The protesters stated agenda is “protecting the democracy” against the judicial reforms initiated by the current coalition. This stated goal of protests is oxymoronic, since the members of judicial system who aren’t appointed via democratic election process, instead chosen by their peers (i.e. representative of the Israeli “elites”). The government, on the other hand, is built by the parliamentary majority coalition — the Knesset being the only entity in Israeli state which members are democratically elected (at least the top members around whom the political parties function).
So, in fact what we have is the attempt by the minority to influence (and, ultimately, overthrow) the democratically elected Knesset and the government which represents the majority of the voters.
This fact, along with the nature of protests, imply financial and organizational measures which are extremely uncharacteristic of spontaneous popular protests. Instead, those protests have strong resemblance of the “velvet” revolutions around the non-Western world, led by globalist and neocon/neoliberal forces, best personified by people like Soros and Nuland.
In other words, Israeli “left” “elites” have aligned themselves with foreign globalists in order to overthrow Netanyahu and his “right” government. The reasons could vary, from the conservative values imposed by the Netanyahu’s main political allies — the ultraorthodox parties (which, naturally, goes against the “post-traditional” values of globalists), to the unwillingness to cut ties with Russia and supply weapons to UA (which is also opposed to the globalist agenda). It stands to reason that there are even more important issues which are less visible from the outside, but ultimately always playing an important part in almost any internal power struggles — the control of the state and private financial systems.

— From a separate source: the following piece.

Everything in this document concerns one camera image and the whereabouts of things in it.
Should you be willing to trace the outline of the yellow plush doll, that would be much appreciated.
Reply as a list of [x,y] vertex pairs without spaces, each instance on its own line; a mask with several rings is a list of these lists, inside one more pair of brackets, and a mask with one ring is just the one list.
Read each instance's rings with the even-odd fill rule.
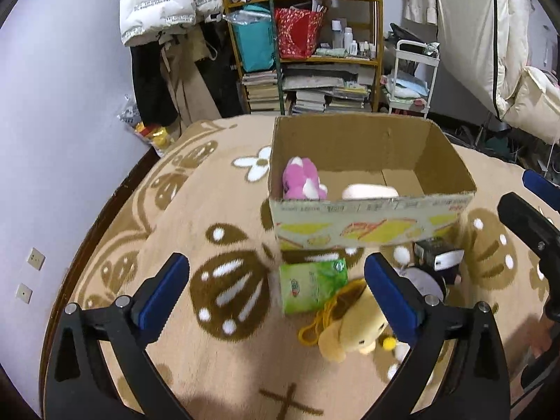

That being said, I don’t believe there is understanding amongst the wider Israeli public regarding this issue. Instead, it is presented (as usual) as the fight of “good against evil”, Netanyahu being painted as the evil tyrant, seeking to destroy Israeli democracy and “Western values”. While Netanyahu has obvious tendencies towards authoritarianism, for his it is merely a mean to hold to power and not a genuine attempt to undermine the democratic nature of the State of Israel. The same as the “democratic values” are not the real reason behind the protests.
It is merely a fight for power between Israeli elites, the ones that are aligned to globalists and the ones which seek power, more independent of foreign actors. What being said, Netanyahu enjoys more public support than any of his political opponents. Yet it is worthy to notice that large populations in Israel are not represented in this struggle for power at all. Mainly because they have no political parties that represent them.
The far most large of those groups or “communities” are the Russian-speaking Jews who arrived “en masse” just before of soon after the collapse of the USSR. Comprising about the forth of the total Jewish population in Israel, they have no party or prominent political figure to represent them. Ethiopic Jews are another large population what doesn’t get any representation, outside of some “token” individuals, strategically placed in some political parties. Instead of allowing any true representation for these communities to exist, the elites on both sides of the current “Save the democracy” issue prefer to keep them down and lead short campaigns of public-opinion manipulation via mass media to influence their votes just before elections. Immediately after which they return to being third-class citizens (second-class citizenship is reserved for non-Jewish minorities).
If so, both, the Netanyahu camp and the opposition, are two different sides of one “elitist” coin. In last two or three decades, political system in Israel ceased to be a ideologically-centered one, instead forming parties around political figures in order to promote their personal agendas and interests, as well as interests of the aligned groups or encapsulated “communities”. While Netanyahu’s government enjoys marginally larger public support than the entirety of his opposition, in reality non of them represent the core interests of the nation or the majority of its population.